If not Yoo, then who?

Progressives have long called for a criminal investigation of the Bush-era torture regime...but despite all the fear and loathing from the right over today's naming of a special prosecutor by Attorney General Eric Holder, this may not be the investigation that I and many others had been seeking. Spencer Ackerman had a good analysis of this dilemma a few days ago:

Drumheller, a retired chief of CIA operations in Europe — who was never an interrogator — said restricting an inquiry to CIA interrogators is unfair. "What happened is a reflection of policy" at the time, Drumheller said. "None of this stuff was done in a vacuum."

It may be no surprise that a former senior CIA official doesn't think CIA interrogators ought to fall on their swords for a torture policy concocted at the highest levels of the previous administration. Perhaps less intuitive is that Drumheller is aggressively seconded by the civil libertarian community. Civil libertarians are preparing the delicate message that Holder's anticipated inquiry ought to go much further at a time when prominent Republican senators argue that any inquiry at all is going dangerously too far.
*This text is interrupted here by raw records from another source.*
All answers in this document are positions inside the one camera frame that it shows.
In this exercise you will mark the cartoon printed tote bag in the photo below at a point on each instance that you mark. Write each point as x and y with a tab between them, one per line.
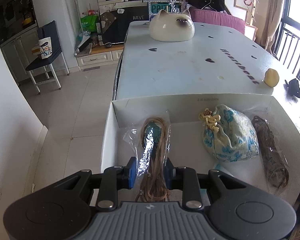
44	48

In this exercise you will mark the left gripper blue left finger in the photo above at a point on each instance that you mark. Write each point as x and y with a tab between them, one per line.
112	180

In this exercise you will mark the yellow soft sponge ball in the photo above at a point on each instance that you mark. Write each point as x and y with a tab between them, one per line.
271	77

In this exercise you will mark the blue floral fabric pouch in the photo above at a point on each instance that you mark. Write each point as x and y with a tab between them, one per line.
228	135

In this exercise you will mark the pink upholstered chair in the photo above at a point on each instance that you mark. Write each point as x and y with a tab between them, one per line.
217	18

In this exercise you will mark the green plastic bag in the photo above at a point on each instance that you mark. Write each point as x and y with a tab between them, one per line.
89	23

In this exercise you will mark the teal poizon sign box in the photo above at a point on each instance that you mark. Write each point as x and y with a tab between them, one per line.
154	6

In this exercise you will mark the white cat-shaped ceramic dish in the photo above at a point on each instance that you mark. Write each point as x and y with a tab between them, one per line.
172	27

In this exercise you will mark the white shallow cardboard box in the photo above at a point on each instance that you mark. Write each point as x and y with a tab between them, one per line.
186	144

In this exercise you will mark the dark blue folding chair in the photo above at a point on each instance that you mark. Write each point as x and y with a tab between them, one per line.
48	30

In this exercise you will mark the beige window curtain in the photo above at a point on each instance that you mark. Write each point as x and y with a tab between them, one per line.
268	18

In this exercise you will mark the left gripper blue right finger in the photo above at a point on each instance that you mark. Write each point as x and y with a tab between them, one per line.
186	180

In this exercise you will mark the black fabric scrunchie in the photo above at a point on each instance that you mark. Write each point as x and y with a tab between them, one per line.
293	87

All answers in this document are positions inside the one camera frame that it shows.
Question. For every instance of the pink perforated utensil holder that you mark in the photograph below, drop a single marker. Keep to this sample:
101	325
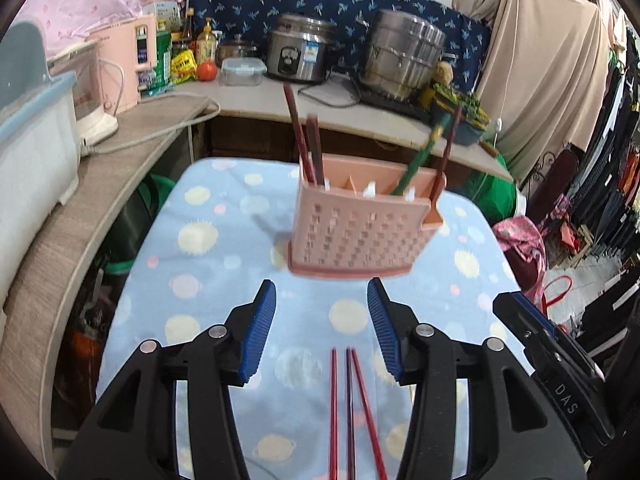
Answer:
355	228

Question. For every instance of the small lidded pot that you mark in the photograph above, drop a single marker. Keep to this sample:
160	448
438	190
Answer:
236	47

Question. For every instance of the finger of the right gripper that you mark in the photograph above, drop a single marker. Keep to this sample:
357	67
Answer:
544	342

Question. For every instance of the beige hanging curtain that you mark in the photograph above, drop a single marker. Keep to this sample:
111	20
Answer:
544	75

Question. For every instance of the yellow oil bottle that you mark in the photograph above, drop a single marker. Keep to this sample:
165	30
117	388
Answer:
205	44

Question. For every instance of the silver rice cooker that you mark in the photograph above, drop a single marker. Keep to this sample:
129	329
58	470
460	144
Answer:
300	49

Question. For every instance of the green bag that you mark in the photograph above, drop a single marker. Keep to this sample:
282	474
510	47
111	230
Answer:
494	197

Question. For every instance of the red wavy chopstick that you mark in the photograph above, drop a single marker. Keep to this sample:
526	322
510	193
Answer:
381	473

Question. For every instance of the stainless steel steamer pot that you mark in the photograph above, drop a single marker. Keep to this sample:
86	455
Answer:
401	54

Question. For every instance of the red shopping bag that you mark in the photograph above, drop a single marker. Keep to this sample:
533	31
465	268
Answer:
554	292

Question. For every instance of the wooden side counter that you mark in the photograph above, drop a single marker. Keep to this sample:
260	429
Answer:
47	283

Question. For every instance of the blue basin with vegetables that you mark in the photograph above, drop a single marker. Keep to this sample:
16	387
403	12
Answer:
473	122

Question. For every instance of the dark maroon wavy chopstick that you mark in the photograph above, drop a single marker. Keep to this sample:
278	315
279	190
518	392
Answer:
449	138

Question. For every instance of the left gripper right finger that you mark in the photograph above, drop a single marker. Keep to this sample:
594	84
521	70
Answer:
514	433

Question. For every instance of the dark red patterned chopstick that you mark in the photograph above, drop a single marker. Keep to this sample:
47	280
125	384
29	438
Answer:
314	145

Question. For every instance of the black induction cooktop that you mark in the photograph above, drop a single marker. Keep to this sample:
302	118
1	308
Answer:
405	109

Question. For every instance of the navy floral cloth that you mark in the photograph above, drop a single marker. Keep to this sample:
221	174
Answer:
253	20

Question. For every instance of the clear food container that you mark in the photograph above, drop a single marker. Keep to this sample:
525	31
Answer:
242	72

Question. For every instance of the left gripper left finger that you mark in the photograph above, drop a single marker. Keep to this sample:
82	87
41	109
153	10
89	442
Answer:
131	432

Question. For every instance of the bright red chopstick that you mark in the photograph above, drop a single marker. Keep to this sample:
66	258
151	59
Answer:
333	454

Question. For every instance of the pink electric kettle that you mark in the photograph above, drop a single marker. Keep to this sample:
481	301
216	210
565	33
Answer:
125	49

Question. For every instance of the green chopstick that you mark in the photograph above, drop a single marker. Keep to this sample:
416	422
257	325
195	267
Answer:
420	158

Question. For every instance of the grey kitchen counter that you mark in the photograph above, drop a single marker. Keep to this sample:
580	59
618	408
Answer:
267	101

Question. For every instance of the brown chopstick gold band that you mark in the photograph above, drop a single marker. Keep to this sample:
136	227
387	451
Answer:
299	134

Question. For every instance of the blue planet-print tablecloth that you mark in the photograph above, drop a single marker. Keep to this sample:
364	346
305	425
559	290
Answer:
223	230

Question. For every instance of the yellow snack packet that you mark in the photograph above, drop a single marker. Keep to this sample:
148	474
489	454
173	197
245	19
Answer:
183	67

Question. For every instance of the green canister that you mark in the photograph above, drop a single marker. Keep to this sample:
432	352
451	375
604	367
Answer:
158	80

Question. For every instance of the red tomato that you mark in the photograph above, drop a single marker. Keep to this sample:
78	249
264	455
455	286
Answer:
207	71

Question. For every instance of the pink floral cloth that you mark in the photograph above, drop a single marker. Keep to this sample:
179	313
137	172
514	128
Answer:
523	247

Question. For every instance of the white bin teal lid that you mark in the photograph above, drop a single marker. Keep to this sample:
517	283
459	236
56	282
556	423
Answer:
40	148
"Worse than doing nothing at all" was how Tom Malinowski, the Washington advocacy director of Human Rights Watch, described Holder's possible decision to stop an inquiry at low-level interrogators in a recent Los Angeles Times interview. The pungent quote struck some in the human-rights community as too real — an authentic expression of how the community feels that but one that nevertheless left Holder, a necessary ally for any thorough torture investigation, exposed.

When today's official announcement came from Holder, it was still vague -- and probablty deliberately so -- on where this is all heading. But there's still a suggestion that the main focus is indeed on the actions of the actual interrogators either from the CIA or private contractors, and I don't think that's right. I want to be clear: I don't think interrogators should be completely above the law, either. In other words, if an agent went way off the reservation in his actions, there could be just cause for prosecution.
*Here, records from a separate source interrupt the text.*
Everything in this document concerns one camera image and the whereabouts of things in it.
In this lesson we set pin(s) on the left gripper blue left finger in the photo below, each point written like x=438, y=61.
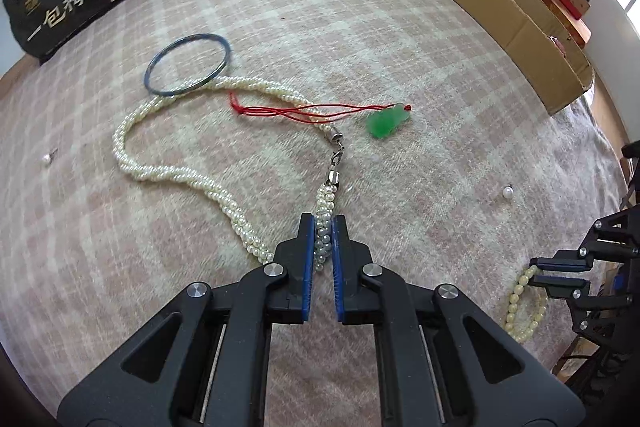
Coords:
x=202, y=360

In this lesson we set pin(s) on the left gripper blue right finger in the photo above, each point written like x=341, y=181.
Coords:
x=441, y=360

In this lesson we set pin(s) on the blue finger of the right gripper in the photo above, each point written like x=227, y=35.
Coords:
x=564, y=288
x=562, y=264

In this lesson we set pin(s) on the pearl earring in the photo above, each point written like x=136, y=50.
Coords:
x=508, y=192
x=48, y=158

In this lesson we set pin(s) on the dark blue bangle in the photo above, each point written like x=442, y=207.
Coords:
x=187, y=64

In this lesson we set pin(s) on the cardboard box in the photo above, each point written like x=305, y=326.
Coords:
x=541, y=47

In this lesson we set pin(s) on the orange covered low table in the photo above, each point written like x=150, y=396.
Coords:
x=570, y=19

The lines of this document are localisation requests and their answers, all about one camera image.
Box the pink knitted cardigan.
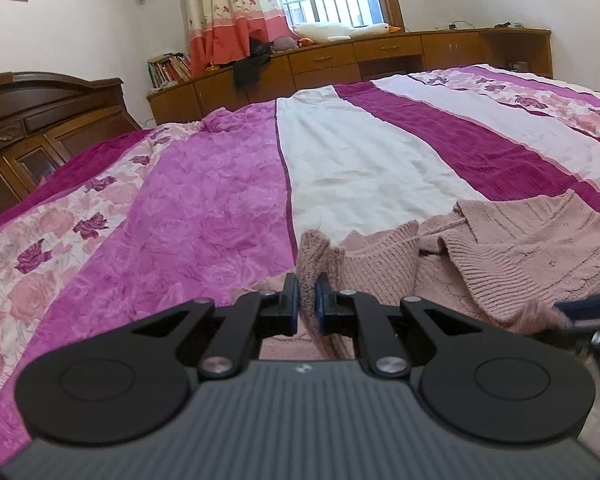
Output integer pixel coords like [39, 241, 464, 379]
[261, 191, 600, 360]

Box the purple floral bedspread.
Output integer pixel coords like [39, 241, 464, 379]
[0, 65, 600, 464]

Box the long wooden cabinet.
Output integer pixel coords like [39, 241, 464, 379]
[147, 27, 553, 124]

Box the black garment on cabinet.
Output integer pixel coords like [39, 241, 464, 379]
[232, 36, 273, 89]

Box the pink plush toy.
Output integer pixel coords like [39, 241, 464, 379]
[271, 36, 314, 53]

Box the white goose plush toy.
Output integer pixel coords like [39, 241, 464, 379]
[291, 22, 401, 44]

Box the row of books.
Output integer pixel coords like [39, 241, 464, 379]
[147, 52, 192, 91]

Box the dark wooden headboard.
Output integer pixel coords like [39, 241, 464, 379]
[0, 72, 140, 214]

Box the floral orange curtain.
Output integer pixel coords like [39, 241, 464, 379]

But for the most part, the interrogators were following the path set out for them by their leaders, a path that was horribly wrong from Day One. The real conspiracy here (as I've written in the past) is top officials including Vice President Dick Cheney and his high-level cohorts seeking out a plaint lawyer -- yes, Yoo...Inquirer op-ed columnist John Yoo -- to write what Justice Department internal investigators now believe were unethical memos to justify torture and other law breaking.

That means Yoo should be in the legal line of fire, and so should his bosses, the real people who should be brought to account. The CIA and private interrogators should be in the witness stand, not in the docket. Even more so than Watergate, the next couple of years will determine whether some Americans are truly above the law.

I do have a good feeling about the man who's been picked for the special prosecutor job, John Durham. Here's what Durham said a few years ago said when prosecuting government misconduct in its investigations of organized crime in Boston:

"Nobody in this country is above the law, an FBI agent or otherwise, and ultimately the ends do not justify the means."